━━━ Exercise input ━━━
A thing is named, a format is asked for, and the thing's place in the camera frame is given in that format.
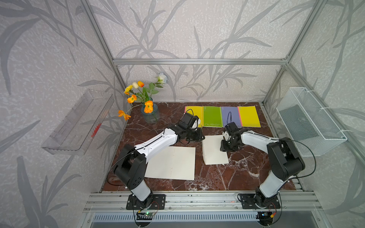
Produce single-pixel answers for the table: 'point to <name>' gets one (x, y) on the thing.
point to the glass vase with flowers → (139, 94)
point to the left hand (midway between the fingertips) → (204, 138)
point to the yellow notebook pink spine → (248, 116)
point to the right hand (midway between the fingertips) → (222, 148)
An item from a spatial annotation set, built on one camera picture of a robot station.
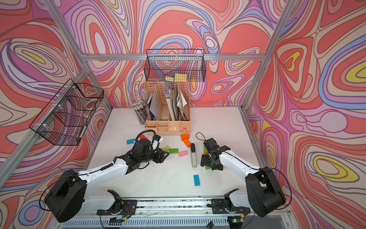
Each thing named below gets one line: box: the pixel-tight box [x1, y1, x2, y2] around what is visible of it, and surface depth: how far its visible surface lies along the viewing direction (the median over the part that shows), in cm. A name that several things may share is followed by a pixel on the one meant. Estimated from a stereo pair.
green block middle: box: [169, 147, 179, 155], surface depth 97 cm
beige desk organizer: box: [144, 80, 192, 136], surface depth 103 cm
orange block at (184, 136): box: [181, 133, 191, 141], surface depth 103 cm
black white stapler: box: [190, 143, 198, 168], surface depth 90 cm
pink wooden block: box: [178, 150, 189, 158], surface depth 95 cm
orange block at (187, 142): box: [183, 138, 192, 148], surface depth 100 cm
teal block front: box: [193, 174, 201, 187], surface depth 84 cm
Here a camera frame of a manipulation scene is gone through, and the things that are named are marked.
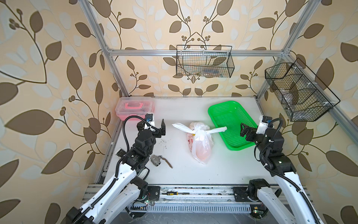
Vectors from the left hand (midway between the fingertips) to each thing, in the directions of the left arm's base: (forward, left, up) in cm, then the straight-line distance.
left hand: (151, 118), depth 73 cm
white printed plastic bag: (-6, -26, -12) cm, 29 cm away
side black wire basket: (+9, -81, +8) cm, 82 cm away
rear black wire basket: (+45, -31, +8) cm, 55 cm away
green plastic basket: (+24, -54, -26) cm, 64 cm away
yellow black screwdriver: (-30, -13, -27) cm, 43 cm away
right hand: (-2, -52, -3) cm, 53 cm away
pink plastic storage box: (+23, +16, -16) cm, 32 cm away
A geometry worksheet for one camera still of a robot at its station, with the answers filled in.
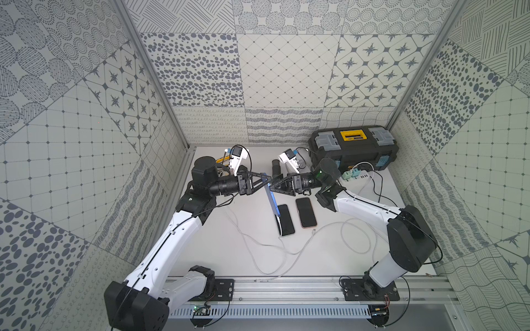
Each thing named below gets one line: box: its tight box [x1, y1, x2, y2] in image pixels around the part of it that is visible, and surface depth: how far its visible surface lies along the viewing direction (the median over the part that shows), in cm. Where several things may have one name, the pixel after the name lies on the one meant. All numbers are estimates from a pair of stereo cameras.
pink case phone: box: [295, 197, 318, 229], surface depth 95 cm
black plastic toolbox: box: [308, 125, 399, 174], surface depth 100 cm
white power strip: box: [336, 169, 377, 186], surface depth 106 cm
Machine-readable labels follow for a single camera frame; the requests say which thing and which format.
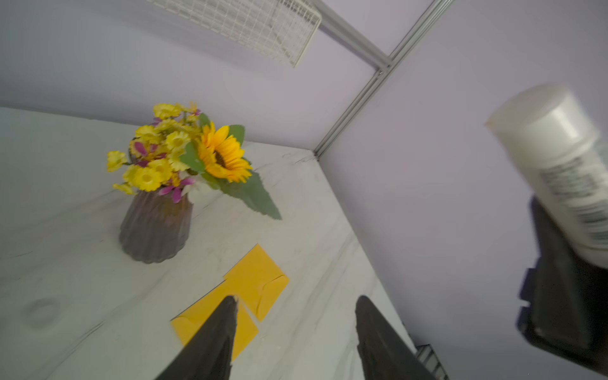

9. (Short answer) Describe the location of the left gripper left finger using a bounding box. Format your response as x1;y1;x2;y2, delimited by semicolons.
154;295;238;380

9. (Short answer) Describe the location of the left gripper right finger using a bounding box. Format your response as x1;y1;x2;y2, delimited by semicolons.
356;295;435;380

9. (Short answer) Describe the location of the white glue stick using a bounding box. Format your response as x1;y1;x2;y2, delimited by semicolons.
486;83;607;269

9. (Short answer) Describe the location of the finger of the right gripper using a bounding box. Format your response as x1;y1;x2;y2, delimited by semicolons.
516;197;607;375

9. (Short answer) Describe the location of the brown ribbed vase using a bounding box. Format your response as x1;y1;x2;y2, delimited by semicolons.
119;192;193;264

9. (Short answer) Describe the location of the yellow envelope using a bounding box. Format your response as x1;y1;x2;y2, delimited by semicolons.
223;245;290;321
170;281;258;363

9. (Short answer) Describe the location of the white wire wall basket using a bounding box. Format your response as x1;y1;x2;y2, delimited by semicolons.
152;0;322;67

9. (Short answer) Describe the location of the sunflower bouquet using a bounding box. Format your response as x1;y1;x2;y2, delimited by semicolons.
━━━
> **Requirement**: Go through the preceding material and copy each line that has the word "single".

> **Written reply**:
Produce single-pixel answers for the table: 'point to <name>' gets one (x, y) on the thing.
Machine-readable labels follow for a single camera frame; the requests say which thing and which format.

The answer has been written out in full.